Şenol, Avrupa'da tedbirlerin kaldırılmasıyla bizde bu kararın alınması arasındaki açı farkını ise şöyle anlattı:

“Avrupa ile bizim salgınımız çok farklı. Ölümleri 50'nin altına inen, vaka sayıları 1000'lerin altına inen, aşılamada yüzde 80'i geçmiş, hastane kapasitelerini iyi hesaplamış ülkeler buna çok ciddi regülasyonlarla ulaştılar. Aşı zorunluluğuyla, aşı kartları sorarak, hızlı testlerle ulaştılar. Yaptıkları düzenlemelerle neyin işe yaradığını biliyorlar. Ellerinde bu ders var. Bir süre kontrollü bir biçimde sosyal ferahlama açısından, epidemiyolojik ölçütler de buna zemin hazırladığı için bir tedbir alıyorlar. Bir miktar bakacağız diyorlar. Onlarla aynı değiliz şu anda.”

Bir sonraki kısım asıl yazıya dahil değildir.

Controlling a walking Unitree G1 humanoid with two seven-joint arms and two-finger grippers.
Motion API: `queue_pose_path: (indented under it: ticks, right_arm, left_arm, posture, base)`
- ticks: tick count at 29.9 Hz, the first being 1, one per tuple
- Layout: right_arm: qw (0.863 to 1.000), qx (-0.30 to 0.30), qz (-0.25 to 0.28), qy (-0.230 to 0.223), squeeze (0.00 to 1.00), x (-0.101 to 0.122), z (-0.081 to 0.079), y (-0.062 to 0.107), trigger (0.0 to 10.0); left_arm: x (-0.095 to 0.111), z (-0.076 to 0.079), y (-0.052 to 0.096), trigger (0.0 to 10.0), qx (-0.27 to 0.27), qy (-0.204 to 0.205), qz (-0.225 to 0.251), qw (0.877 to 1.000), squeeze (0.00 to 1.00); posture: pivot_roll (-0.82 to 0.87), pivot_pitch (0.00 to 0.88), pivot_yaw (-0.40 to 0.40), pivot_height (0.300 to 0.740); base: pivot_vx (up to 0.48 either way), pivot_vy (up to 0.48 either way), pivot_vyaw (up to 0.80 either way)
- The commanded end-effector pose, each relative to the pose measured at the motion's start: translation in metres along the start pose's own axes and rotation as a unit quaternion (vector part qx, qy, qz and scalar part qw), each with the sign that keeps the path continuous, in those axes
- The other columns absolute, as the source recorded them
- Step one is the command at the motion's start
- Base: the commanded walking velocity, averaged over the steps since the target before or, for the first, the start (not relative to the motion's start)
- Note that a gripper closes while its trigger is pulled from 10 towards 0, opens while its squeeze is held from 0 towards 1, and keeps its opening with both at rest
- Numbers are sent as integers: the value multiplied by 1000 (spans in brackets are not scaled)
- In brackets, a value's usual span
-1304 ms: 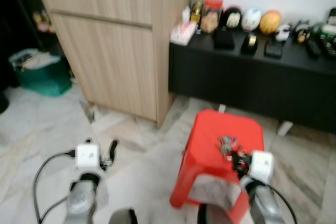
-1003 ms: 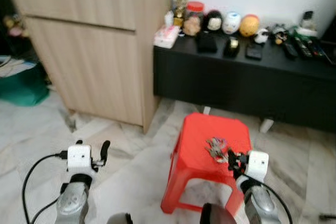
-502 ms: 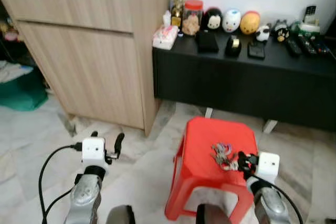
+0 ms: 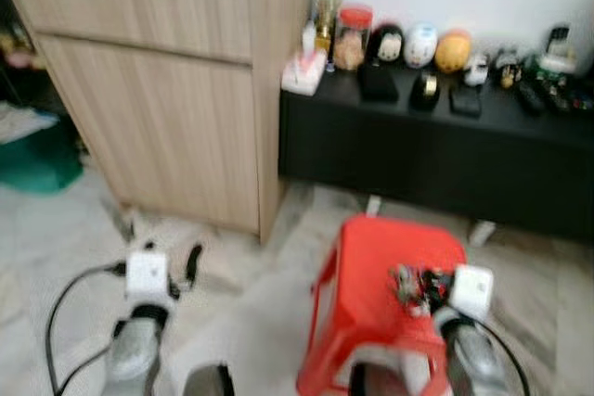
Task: Hang keys on a hook
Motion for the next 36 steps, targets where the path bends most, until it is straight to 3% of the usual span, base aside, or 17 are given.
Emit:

İŞYERLERİNDE İŞ GÜVENLİĞİNİ BOZACAK BİR AÇIKLAMA

Bakan Koca, Bilim Kurulu toplantısı sonrası yaptığı açıklamada kapalı alanlarda da mesafe korunabiliyor ve havalandırma iyiyse maske takmanın şart olmadığını dile getirmişti.

Bakan Koca'nın bu açıklamasına dair ise Şenol, “Açıklamayı yaparken Bakan Koca'nın ve Bilim Kurulu üyelerinin, kapalı alanda yüksek koruyucu maskeli olduğunu görmek bile yeterli olur diye düşünüyorum. Kendileri havalandırması iyi yeri ayarlayamamışken, yüksek koruyuculu maske takma ihtiyacı duyuyorken; işyerlerinde, iş barışını, iş güvenliğini bozacak bir açıklama. Düşünsenize fabrikalarda insanlar ‘Bana göre iyi hava' diyecek ve maske takmayacak” diye konuştu.